I have tried “Retrieval” tool from OpenAI Assistant API which is to slow. It takes (4 - 8 seconds) for a short prompt and response, (7 - 16 seconds) for a long prompt and response.
Assistant details:
Model: gpt-3.5-turbo-1106
No. of files: 1 (.docx)
File size: 23.3 KB
No of pages in file: 10 pages (2993 words)
Is there something fundamental (like reading documents) that make assistants slower? Or is this just due to it being new? Or is there any way to speed it up?
No I did not use anything to enhance the speed. But I was looking to use this assistant for generating quiz based on the pdf that I upload and release it as an api and it did not work properly
Fast way: extract document to plain text yourself. Include as a RAG assistant message after “system” or before user question. See a stream of chat completion response within a second.
Slow way: use another’s service that puts the decoding and access to information behind an embeddings or function.
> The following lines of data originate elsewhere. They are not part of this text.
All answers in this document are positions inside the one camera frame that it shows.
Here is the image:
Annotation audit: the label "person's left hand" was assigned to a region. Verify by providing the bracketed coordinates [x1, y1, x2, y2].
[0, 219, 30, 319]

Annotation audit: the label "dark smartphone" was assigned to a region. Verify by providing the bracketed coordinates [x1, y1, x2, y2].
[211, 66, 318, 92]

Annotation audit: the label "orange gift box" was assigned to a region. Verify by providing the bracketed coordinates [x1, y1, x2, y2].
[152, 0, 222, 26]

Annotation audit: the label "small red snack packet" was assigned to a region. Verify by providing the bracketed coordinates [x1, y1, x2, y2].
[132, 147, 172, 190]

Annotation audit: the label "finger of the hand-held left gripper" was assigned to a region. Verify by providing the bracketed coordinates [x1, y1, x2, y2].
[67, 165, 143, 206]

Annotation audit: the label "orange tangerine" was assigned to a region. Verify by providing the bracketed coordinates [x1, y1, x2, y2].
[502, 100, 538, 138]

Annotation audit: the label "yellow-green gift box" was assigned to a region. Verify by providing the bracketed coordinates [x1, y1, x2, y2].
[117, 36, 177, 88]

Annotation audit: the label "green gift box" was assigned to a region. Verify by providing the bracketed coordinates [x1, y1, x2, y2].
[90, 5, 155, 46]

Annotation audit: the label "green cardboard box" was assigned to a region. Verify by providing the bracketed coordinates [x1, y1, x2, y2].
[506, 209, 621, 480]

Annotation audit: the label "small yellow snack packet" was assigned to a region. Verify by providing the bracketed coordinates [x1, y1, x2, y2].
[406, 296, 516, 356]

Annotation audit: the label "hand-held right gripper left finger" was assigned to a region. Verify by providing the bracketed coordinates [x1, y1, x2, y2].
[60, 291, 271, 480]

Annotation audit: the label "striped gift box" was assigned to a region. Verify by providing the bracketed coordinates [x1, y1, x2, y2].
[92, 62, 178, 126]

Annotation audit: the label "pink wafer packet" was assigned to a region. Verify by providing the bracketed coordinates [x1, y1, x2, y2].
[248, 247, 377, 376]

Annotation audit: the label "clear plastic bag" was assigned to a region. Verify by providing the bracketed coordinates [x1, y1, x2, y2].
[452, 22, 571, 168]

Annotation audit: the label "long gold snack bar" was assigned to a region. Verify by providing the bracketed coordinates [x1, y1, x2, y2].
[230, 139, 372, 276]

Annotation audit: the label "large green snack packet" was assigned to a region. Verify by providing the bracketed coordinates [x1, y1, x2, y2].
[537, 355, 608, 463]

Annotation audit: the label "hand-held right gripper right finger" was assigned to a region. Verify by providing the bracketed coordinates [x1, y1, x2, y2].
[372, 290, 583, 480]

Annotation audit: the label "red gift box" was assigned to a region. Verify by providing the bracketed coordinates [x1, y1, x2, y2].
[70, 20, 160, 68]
Don’t see anything until you see the response is status:done and then retrieve it.
One other thing to keep in mind is that streaming makes the Chat Completions API feel faster, so streaming being absent from the Assistants API is likely one contributing factor to it feeling slower.
Given your use case you might be better off using the regular chat completion API and passing along your document in each request. Your word document can fit into the context window for the chat completion.
You will have finer control over what is being sent into the context window as well as getting the instant streaming response.
when would i use chat completion vs assistant api? I want my chatbot to answer questions from my knowledge base but every query is taking 6-10k tokens which is too high. How do i optimize for a lower token + speed below 5-7 secs?
It is taking 10 to 15 seconds for a two line response, this is just a normal chat. Not sure what was the reason. Previously a month back it was giving the same response in 3 to 4 seconds. Not sure what feature addition to assistant, increasing overall response time?